# Max size Hard Drive for Series2? Humax?



## JoeTrojan (Dec 28, 2001)

I upgraded my series 1 with 2 80gB drives (way back when that was montrous).

I upgraded my DirecTiVo with 2 120 gB drives when that was the biggest TiVo's could support.

Now I am seeing Hinsdale selling 160Gb and bigger drives. Is there something new about the New Tivo's that let them recognize more that 127Gb (or whatever size it was)?

I have an early model Series 2 (actually my friends do) that I want to upgrade...and would love to also upgrade my Humax DVD-R unit.

Any limitations on drive size for either??

Thanks


----------



## funtoupgrade (Mar 15, 2005)

nope!


----------



## JoeTrojan (Dec 28, 2001)

Is there a different "How to" FAQ that discusses the new (un)limitations?

Is teh new Hinsdale CD all I need?


----------



## classicsat (Feb 18, 2004)

There is no FAQ I know of.

Basically and TiVo with a service number beginning with 5 or higher has "hardware" LBA48 (at the prom level), and any software versions 5 or higher have LBA48 "software" at the kernel level.

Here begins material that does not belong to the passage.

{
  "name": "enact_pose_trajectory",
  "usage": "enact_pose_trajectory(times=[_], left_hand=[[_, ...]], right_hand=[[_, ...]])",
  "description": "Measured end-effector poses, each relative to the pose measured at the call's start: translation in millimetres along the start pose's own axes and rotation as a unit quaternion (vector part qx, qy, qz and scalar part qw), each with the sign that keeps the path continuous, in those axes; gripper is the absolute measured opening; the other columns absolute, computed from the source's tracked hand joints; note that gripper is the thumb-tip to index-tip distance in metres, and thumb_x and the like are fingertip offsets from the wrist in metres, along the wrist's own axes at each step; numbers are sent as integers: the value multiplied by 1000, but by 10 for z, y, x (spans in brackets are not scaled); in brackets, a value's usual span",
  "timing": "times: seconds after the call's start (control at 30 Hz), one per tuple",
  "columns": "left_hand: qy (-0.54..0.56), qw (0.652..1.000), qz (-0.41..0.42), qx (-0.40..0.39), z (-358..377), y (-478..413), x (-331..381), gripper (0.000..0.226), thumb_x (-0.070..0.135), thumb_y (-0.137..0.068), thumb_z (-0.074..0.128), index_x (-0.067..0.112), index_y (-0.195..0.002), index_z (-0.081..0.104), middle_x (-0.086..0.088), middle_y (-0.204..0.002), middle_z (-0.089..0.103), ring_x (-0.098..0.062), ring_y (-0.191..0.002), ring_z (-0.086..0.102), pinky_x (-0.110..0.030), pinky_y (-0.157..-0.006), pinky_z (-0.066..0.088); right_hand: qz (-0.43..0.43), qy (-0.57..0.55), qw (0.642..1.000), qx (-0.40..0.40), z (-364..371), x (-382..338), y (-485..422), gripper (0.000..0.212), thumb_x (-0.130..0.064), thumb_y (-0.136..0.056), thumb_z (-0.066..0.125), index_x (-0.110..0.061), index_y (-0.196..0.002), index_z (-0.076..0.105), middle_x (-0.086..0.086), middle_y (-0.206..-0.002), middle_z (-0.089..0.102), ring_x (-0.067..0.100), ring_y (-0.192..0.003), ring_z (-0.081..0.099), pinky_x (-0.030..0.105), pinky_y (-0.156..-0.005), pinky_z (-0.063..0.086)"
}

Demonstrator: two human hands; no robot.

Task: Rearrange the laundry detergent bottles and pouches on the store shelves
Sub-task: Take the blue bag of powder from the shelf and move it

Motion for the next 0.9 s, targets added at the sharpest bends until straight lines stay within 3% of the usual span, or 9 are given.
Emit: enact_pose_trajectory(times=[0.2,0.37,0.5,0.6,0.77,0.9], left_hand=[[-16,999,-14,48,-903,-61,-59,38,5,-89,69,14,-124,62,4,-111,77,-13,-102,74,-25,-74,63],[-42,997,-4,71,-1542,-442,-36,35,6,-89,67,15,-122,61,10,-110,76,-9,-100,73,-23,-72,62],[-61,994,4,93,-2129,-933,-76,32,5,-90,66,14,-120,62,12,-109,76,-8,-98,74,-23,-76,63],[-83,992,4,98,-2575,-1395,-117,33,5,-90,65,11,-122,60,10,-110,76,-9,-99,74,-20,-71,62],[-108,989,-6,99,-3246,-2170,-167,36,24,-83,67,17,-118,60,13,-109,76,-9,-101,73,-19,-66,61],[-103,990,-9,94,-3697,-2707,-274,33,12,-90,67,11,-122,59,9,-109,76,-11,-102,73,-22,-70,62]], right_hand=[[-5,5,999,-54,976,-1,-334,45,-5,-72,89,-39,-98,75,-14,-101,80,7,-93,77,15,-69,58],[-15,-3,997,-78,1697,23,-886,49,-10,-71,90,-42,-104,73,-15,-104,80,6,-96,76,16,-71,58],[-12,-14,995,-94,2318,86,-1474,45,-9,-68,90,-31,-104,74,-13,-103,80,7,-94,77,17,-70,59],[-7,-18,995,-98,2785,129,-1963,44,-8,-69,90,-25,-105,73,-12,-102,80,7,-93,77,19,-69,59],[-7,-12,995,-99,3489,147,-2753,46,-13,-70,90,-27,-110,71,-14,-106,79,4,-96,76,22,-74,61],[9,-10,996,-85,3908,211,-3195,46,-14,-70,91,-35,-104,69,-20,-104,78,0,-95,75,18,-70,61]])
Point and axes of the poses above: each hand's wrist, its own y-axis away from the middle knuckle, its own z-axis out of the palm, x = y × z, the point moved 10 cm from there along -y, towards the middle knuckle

Any drive with a nominal capacity above 274GB + original capacity requires larger allocation blocks, which you invoke with the -r4 option when you expand.

You also need a larger swap.


----------



## jgsx (Jan 22, 2006)

classicsat said:


> T
> 
> Basically and TiVo with a service number beginning with 5 or higher has "hardware" LBA48 (at the prom level), and any software versions 5 or higher have LBA48 "software" at the kernel level.
> 
> ...


My TiVo service number is 240-xxxx-xxxx-xxxx and my software version is 7.2.1
I currently have two 120gb drives in, but want to swap for two 300gb+ drives.
Since my service number starts with a 2, not a 5, will it work?


----------



## blindlemon (May 12, 2002)

classicsat said:


> any software versions 5 or higher have LBA48 "software" at the kernel level.


What the man said 

My UK TiVo has a serice number of 023[...] but with the 'patched' LBA48 kernel installed I can use drives up to 500GB 

If you have software version 7.x then you already have the LBA48 kernel officially so you don't even need the patch.


----------



## mick66 (Oct 15, 2004)

Right now you are limited to the largest HD you can go out ( or order online) and buy. A non dvd unit has space for two HDs so the limit is currently 1000GB or roughly 1300 hours.


----------



## blindlemon (May 12, 2002)

For S2 machines that seems to be the case. Not sure if anybody has managed to get 2x500GB drives working in an S1 yet though....


----------



## jgsx (Jan 22, 2006)

So since I've already upgraded my tivo with two 120s, and I have a 240-xxxx-xxxx-xxxx, and want to put in two 400gb drives, how do I go about that? The procedures that I found assume that you start with the virgin tivo drive that it came with


----------



## classicsat (Feb 18, 2004)

You have to essentially start from square one as if you have a stock TiVo.


----------



## jgsx (Jan 22, 2006)

classicsat said:


> You have to essentially start from square one as if you have a stock TiVo.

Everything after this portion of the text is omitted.